Happen to hit across this forum in my search for info on Armour/Franklin Mint diecast WWII planes. Looks like a nice place, so I joined. 

I'm mainly an N scale New York Central modeler/collector, but I have dabble on and off in WWII airplane modeling (1/72 scale). And now it's diecast.

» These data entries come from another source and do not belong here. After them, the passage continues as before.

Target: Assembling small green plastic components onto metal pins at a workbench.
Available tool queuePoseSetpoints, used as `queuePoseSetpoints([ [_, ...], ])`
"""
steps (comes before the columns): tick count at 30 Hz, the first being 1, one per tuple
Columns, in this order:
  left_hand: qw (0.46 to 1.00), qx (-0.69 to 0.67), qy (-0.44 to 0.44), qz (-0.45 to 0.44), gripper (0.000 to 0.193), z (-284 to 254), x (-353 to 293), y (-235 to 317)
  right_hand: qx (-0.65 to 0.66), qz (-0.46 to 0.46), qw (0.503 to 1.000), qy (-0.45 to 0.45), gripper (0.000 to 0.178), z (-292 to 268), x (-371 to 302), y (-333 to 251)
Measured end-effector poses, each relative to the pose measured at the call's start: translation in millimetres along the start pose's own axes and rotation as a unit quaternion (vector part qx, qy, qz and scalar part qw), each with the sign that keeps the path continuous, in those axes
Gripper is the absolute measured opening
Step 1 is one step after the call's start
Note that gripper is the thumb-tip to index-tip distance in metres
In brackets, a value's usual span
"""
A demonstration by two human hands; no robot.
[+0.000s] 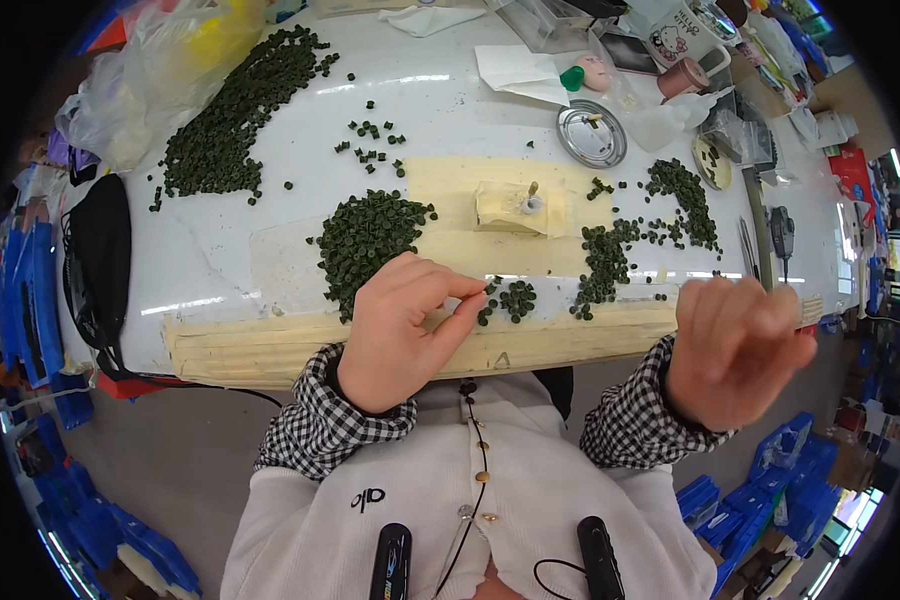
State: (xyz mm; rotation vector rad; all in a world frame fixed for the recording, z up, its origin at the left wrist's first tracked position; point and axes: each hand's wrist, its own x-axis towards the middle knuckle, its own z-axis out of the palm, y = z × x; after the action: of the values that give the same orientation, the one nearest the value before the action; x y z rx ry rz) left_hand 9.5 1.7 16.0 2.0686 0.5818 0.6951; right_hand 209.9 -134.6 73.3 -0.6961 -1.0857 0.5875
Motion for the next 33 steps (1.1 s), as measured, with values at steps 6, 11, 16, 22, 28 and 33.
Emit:
queuePoseSetpoints([
  [6, 0.993, 0.102, 0.012, 0.049, 0.011, 7, -1, -7, -0.501, 0.08, 0.845, 0.168, 0.011, -35, -3, 38],
  [11, 0.988, 0.14, 0.027, 0.065, 0.012, 11, 2, -6, -0.538, 0.072, 0.827, 0.149, 0.008, -39, -11, 44],
  [16, 0.984, 0.146, 0.034, 0.096, 0.014, 21, 7, -3, -0.482, 0.15, 0.863, 0.024, 0.01, -13, -17, 39],
  [22, 0.986, 0.126, 0.008, 0.11, 0.013, 25, 7, 0, -0.49, 0.098, 0.859, -0.114, 0.022, 8, -28, 58],
  [28, 0.988, 0.11, 0.004, 0.106, 0.015, 27, 8, 2, -0.531, 0.095, 0.835, -0.107, 0.016, 6, -29, 62],
  [33, 0.989, 0.109, 0.018, 0.102, 0.017, 22, 7, 0, -0.613, 0.113, 0.779, -0.067, 0.011, -7, -23, 56],
])
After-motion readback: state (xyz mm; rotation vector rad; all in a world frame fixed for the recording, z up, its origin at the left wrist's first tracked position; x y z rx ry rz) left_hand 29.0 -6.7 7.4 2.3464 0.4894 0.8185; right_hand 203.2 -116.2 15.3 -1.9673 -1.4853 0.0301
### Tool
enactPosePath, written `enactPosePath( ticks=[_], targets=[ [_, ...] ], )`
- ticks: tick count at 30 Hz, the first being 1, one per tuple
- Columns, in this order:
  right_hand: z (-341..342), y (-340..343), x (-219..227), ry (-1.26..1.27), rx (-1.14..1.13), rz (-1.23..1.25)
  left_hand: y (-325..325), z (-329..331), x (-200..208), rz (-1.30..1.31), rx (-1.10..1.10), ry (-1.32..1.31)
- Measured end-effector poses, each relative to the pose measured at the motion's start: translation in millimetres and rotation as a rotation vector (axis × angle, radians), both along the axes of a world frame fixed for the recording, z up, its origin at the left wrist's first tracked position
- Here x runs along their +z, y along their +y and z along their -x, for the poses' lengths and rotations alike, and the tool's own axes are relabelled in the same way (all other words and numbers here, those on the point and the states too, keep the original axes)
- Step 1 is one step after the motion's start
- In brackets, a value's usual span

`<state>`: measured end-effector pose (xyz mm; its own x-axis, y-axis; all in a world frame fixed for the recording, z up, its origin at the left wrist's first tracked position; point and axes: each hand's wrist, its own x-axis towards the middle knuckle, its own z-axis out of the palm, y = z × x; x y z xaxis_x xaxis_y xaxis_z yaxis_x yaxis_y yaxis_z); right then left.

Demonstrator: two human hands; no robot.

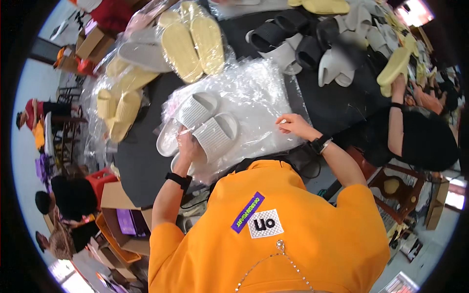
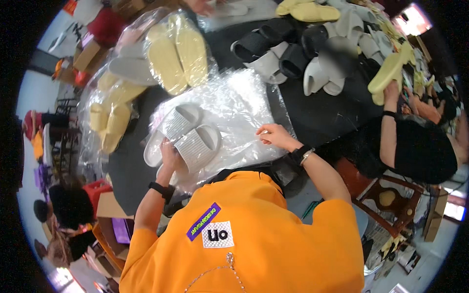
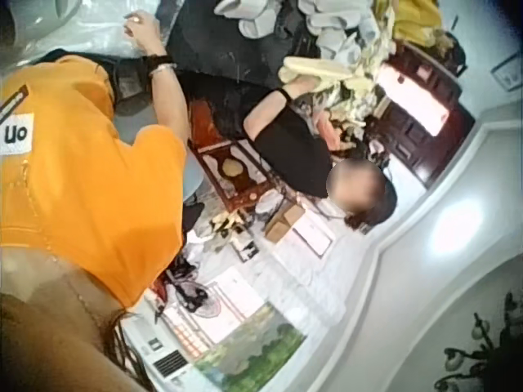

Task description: The recorder is inspecting and putting various colored slides and sandals into plastic bags at a manufacturing facility.

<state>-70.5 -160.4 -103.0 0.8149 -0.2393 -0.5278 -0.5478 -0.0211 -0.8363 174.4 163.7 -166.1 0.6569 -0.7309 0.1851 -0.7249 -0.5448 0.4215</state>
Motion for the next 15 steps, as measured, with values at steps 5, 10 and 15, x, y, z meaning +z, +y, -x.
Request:
enactPosePath(
  ticks=[5,10,15],
  targets=[
    [8,-7,-5,0.009,0.185,-0.134,22,6,23,0.128,0.011,0.198],
    [-13,-5,-6,-0.046,0.121,-0.016,35,6,16,0.073,0.056,0.216],
    [-11,-12,-7,-0.031,0.065,0.034,68,5,42,0.257,0.048,0.151]
  ],
)
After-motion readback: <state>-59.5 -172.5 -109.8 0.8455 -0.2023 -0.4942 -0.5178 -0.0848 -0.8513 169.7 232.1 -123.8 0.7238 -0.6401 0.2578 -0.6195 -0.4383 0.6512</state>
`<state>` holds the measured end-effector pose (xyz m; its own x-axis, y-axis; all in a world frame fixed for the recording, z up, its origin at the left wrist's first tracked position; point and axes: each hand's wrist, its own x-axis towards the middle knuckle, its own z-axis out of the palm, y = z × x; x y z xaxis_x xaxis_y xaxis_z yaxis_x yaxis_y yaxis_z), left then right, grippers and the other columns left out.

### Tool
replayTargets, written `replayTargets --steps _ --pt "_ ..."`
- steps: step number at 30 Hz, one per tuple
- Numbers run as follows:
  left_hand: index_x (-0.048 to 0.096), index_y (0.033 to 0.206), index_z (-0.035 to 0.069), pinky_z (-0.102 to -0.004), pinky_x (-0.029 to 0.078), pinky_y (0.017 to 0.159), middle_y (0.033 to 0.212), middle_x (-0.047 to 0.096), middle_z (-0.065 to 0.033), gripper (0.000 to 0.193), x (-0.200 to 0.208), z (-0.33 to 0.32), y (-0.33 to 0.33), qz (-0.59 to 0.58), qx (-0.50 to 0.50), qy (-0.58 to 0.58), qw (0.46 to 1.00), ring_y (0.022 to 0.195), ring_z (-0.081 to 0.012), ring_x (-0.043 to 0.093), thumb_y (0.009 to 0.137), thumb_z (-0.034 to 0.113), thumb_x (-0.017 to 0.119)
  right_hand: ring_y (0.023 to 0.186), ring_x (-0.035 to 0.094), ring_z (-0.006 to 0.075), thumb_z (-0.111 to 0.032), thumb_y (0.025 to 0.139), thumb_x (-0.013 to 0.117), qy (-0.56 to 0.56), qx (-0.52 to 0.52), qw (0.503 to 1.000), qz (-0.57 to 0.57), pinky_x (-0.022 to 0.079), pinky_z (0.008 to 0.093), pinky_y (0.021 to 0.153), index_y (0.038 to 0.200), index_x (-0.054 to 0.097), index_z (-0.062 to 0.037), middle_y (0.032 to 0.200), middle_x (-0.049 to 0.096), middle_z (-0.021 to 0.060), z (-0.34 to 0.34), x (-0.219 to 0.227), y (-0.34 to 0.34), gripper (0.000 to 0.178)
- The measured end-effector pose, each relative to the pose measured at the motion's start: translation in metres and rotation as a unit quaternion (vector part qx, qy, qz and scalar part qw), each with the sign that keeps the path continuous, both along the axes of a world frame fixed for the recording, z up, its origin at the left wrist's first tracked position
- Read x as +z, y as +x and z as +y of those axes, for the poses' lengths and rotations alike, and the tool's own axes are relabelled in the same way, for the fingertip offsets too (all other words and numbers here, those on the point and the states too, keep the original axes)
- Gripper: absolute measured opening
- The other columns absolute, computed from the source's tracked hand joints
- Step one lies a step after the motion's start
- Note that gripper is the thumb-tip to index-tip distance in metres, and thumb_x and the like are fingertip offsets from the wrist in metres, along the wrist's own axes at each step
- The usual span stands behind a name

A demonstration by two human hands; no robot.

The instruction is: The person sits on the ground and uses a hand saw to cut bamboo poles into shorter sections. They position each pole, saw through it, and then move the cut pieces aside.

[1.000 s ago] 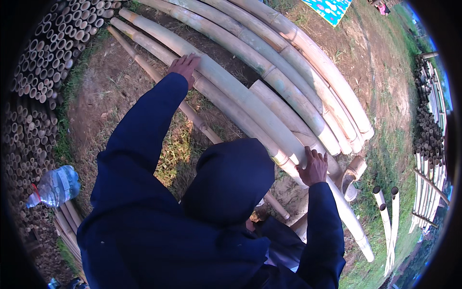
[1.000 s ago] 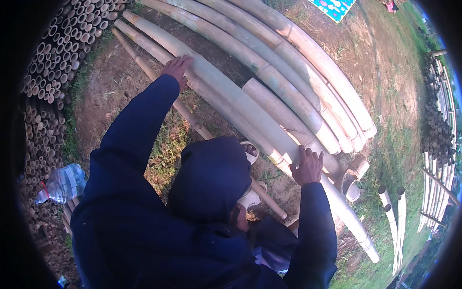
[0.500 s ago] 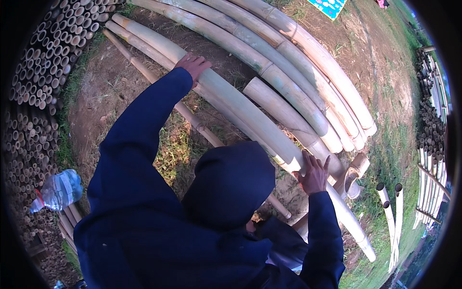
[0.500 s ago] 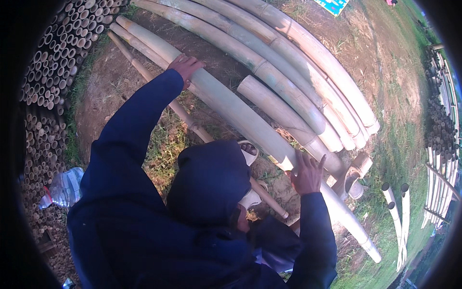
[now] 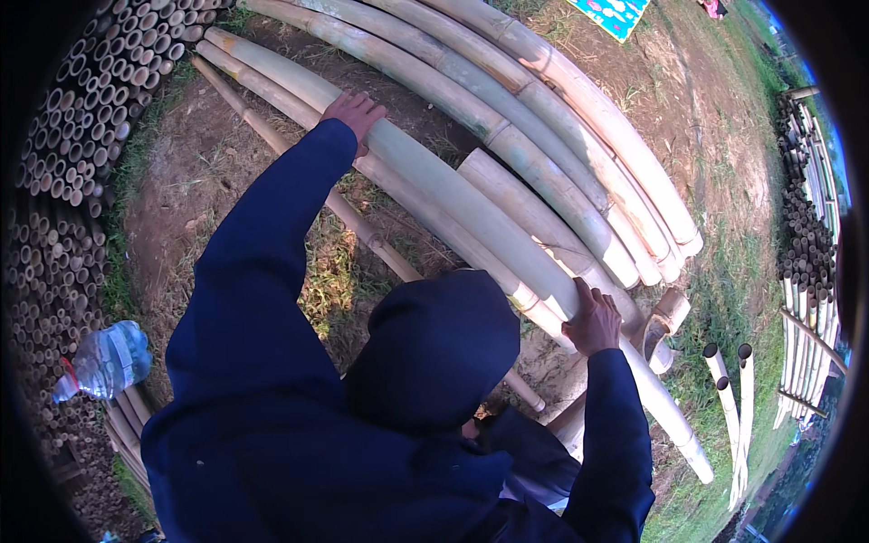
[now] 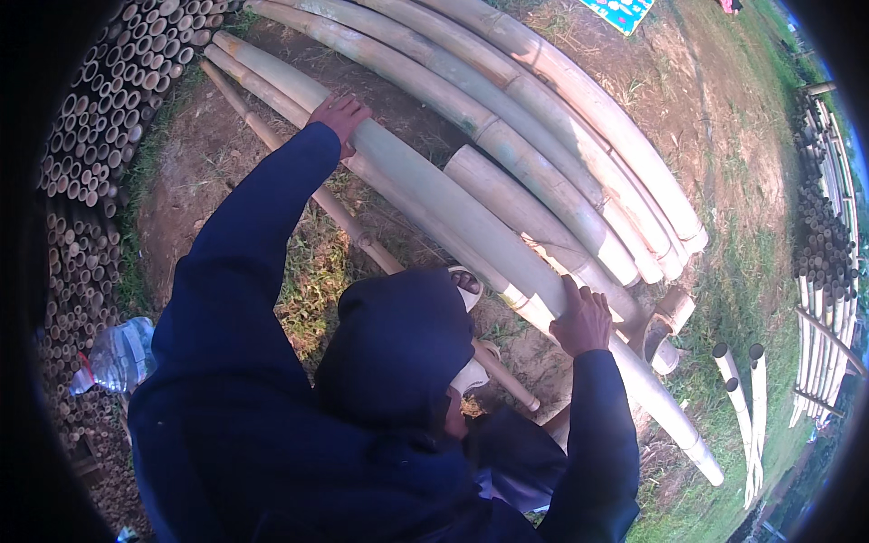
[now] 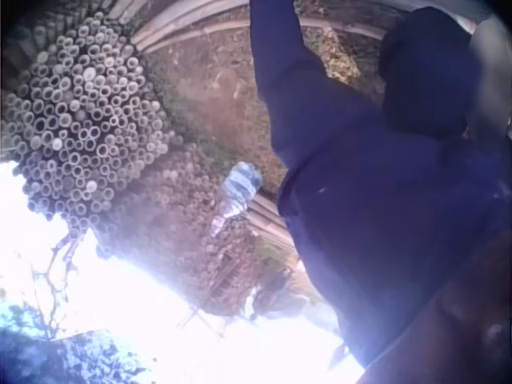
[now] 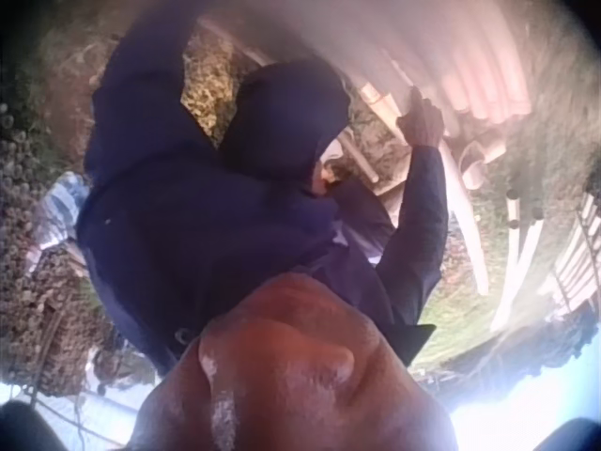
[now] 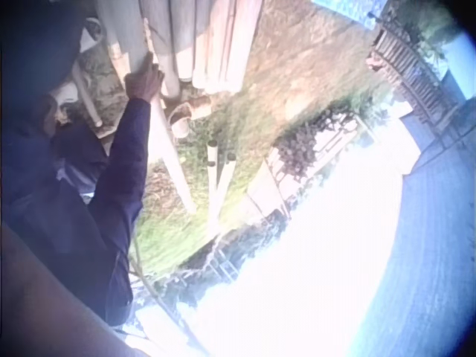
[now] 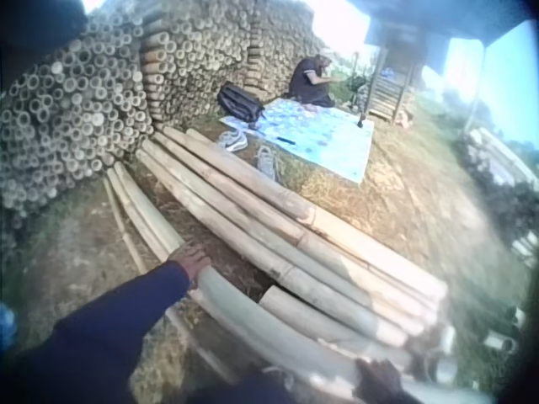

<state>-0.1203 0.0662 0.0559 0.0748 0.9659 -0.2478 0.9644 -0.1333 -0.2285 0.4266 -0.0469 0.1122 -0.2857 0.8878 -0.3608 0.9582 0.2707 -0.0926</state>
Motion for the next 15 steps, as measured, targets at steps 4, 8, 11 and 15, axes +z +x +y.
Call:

I live across the river from West Point and I'm retired.


----------



## Matt308 (Dec 12, 2006)

Welcome Drew from balmy and warm Seattle. Jump right in. Only LesofPrimus bites.


----------



## Wildcat (Dec 12, 2006)

Hi Drew. I also collect Armour/Franklin Mint aircraft. Currently I have 11 but haven't bought one for a while. Again welcome to the site.


----------



## armypilot (Dec 12, 2006)

Welcome! I think the Armour/Franklin Mint are some of the finest diecast aircraft available.


----------



## Hunter368 (Dec 12, 2006)

Welcome


----------



## Wayne Little (Dec 13, 2006)

Hello from down under!


----------



## DerAdlerIstGelandet (Dec 13, 2006)

Welcome to the forum.


----------



## mkloby (Dec 16, 2006)

Welcome aboard!


----------



## Wurger (Dec 17, 2006)

Hallo Drew !!!
Welcome there.Greetings from Poland.


----------



## Bf109_g (Dec 18, 2006)

Welcome Drew!!


----------